Ford has revealed it was forced to call veteran engineers out of retirement after AI failed to match their skills and expertise.
Over the past few years, the US carmaker has increasingly relied on artificial intelligence across its engineering and manufacturing operations, including for quality checks.
But it has admitted to rehiring more than 300 experienced engineers – nicknamed ‘gray beards’ – to help improve the reliability of its vehicles, according to Bloomberg.
‘Artificial intelligence is a fantastic tool, but it’s only as good as the information you use to train it,’ Charles Poon, vice president of vehicle hardware engineering, told reporters.
‘Over prior years, we didn’t pay as much attention as we should have to the experience of our most knowledgeable engineers that have been with us through many product cycles.’
Last year, the company’s chief operating officer Kumar Galhotra said the firm was ‘deploying AI across the entire industrial system’.

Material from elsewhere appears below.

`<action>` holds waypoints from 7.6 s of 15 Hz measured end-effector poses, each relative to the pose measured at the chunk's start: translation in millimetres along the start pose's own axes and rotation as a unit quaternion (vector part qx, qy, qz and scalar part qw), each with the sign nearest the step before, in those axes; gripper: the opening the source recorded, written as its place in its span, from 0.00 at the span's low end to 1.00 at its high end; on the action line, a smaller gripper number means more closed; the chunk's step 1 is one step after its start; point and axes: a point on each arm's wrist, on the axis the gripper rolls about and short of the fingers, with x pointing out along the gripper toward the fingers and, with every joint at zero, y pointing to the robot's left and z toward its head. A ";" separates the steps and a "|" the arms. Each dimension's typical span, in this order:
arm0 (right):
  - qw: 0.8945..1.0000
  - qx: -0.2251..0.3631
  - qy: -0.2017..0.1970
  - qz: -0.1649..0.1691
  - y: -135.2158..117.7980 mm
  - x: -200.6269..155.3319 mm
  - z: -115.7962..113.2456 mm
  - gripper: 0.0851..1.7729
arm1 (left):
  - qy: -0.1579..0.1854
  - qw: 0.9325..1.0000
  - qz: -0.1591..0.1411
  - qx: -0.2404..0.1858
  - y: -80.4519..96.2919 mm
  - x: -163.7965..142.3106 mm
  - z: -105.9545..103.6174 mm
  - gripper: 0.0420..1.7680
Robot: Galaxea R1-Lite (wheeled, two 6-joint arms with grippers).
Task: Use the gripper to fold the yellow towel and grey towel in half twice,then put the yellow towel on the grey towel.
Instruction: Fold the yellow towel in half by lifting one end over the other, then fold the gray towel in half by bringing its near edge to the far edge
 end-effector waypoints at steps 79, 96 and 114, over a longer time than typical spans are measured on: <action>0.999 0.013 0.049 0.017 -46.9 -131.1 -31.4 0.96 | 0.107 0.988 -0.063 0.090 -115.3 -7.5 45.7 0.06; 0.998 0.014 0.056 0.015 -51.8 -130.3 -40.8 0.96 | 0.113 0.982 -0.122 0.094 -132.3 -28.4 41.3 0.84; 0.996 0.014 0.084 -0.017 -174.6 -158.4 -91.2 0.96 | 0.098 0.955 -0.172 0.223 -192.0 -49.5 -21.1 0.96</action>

But Mr Poon said the company has relied too heavily on automation – and that its AI-driven checks had failed to live up to expectations.
‘Mistakenly, we thought that by just introducing artificial intelligence and ingesting the design requirements that we had, that would produce a high-quality product,’ he said.
Ford has revealed it was forced to call veteran engineers out of retirement after AI failed to match their skills and expertise
The veteran engineers now help train Ford’s AI systems as well as mentor younger engineers, Mr Poon explained.
‘We recognised that for us to enhance some of our automation and machine learning and artificial intelligence tools we needed to ensure that they were trained by the most experienced individuals,’ he said.
The engineers now run meetings that rigorously troubleshoot quality problems and have reprogrammed AI tools to head off glitches before they happen.
‘We had been relying more and more on automated quality systems and not getting the desired results,’ Mr Galhotra said.
‘We brought back technical specialists – they hunt for failure points before a part ever reaches the plant floor.’
Ford’s confession that AI had fallen short came as it hailed its return to the top of one of the motor industry’s most closely watched quality rankings.
The company was named the highest-rated mainstream carmaker in the latest US JD Power Initial Quality Study – a title it had not held for 15 years.
Ford said the turnaround was driven by a ‘significant talent refresh’, including bringing back veteran engineers.
The move flies in the face of fears that artificial intelligence will replace experienced engineers.
Instead, Ford says the technology works best alongside decades of human experience rather than in place of it.
The company’s remarkable turnaround suggests that, for now at least, there’s still no substitute for seasoned experts.
A recent survey suggests that AI is actually going to make our jobs harder.
One in four UK employees claim tools like ChatGPT have in fact piled on more pressure – and made bosses expect them to do more.
Experts have warned it could ‘lead to burnout’, suggesting that because we are completing work more quickly we simply fill the time with new tasks instead.